■ What you are asked to do: Your answer should consist only of the lines from the line containing "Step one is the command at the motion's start" through the last line below, each repeated exactly.
(Information supplied begins)
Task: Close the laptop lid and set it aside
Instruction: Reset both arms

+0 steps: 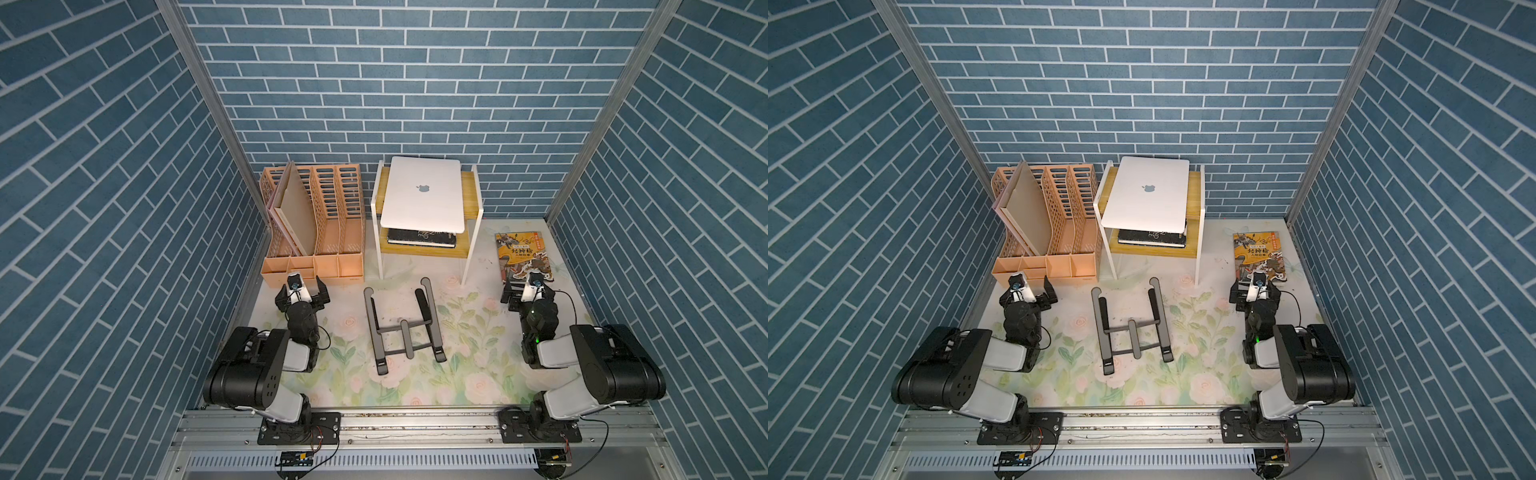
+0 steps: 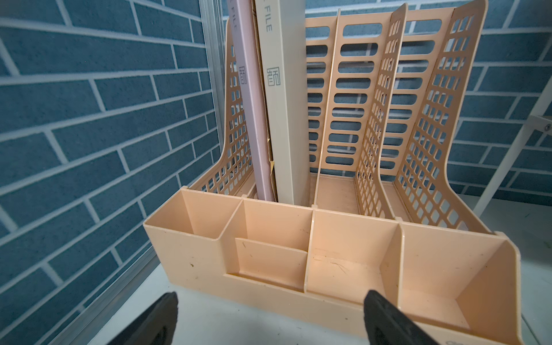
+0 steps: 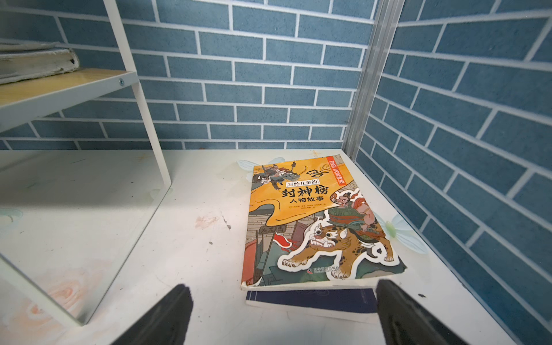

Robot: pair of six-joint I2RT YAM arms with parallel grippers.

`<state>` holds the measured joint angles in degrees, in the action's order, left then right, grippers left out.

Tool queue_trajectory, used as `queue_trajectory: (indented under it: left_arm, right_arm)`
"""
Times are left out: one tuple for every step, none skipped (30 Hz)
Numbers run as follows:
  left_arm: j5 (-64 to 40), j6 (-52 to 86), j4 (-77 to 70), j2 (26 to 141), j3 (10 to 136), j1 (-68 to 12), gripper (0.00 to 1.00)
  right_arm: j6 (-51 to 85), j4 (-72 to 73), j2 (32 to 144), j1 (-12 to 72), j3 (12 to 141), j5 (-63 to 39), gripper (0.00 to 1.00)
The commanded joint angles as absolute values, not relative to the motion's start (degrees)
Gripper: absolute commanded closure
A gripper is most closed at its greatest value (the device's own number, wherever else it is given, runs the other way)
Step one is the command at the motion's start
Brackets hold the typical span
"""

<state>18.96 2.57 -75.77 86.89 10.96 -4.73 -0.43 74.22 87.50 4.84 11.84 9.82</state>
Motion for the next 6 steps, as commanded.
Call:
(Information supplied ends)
■ Answer for this exercise:
Step one is the command at the motion's start
Brackets hold the typical span
"""

<state>18.96 2.57 -75.77 86.89 10.96 -4.73 -0.43 74.22 87.50 4.84 11.84 9.82</state>
Motion for the next 6 steps, as commanded.
Call:

This finishes the exercise.